**Exercise description**.
Output the lines below exactly, please, from the first line until the line with "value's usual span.", counting both.

**Data block**.
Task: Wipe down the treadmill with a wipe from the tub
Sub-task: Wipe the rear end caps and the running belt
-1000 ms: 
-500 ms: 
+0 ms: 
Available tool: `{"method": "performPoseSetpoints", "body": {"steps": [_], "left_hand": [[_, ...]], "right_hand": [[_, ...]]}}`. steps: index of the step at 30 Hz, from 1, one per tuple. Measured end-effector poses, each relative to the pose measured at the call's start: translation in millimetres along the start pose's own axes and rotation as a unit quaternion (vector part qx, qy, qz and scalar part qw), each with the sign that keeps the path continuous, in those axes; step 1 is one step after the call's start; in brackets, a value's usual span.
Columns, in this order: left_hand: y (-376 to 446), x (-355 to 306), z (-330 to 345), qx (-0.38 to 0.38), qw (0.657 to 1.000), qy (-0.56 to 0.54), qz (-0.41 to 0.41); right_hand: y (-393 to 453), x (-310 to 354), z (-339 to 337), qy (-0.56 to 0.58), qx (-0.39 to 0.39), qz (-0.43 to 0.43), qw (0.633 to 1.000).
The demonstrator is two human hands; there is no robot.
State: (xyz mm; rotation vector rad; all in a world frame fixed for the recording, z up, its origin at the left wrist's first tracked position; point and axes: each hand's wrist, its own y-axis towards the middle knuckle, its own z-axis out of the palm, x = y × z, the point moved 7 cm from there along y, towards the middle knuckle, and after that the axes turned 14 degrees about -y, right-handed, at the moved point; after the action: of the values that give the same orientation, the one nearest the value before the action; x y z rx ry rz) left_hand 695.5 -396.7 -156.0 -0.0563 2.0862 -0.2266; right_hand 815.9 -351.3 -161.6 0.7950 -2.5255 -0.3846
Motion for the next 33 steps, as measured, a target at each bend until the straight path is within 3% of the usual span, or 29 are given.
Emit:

**Solved exercise**.
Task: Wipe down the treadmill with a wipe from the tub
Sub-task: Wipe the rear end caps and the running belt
-1000 ms: 
-500 ms: 
+0 ms: 
Available tool: `{"method": "performPoseSetpoints", "body": {"steps": [_], "left_hand": [[_, ...]], "right_hand": [[_, ...]]}}`. steps: index of the step at 30 Hz, from 1, one per tuple. Measured end-effector poses, each relative to the pose measured at the call's start: translation in millimetres along the start pose's own axes and rotation as a unit quaternion (vector part qx, qy, qz and scalar part qw), each with the sign that keeps the path continuous, in those axes; step 1 is one step after the call's start; in brackets, a value's usual span.

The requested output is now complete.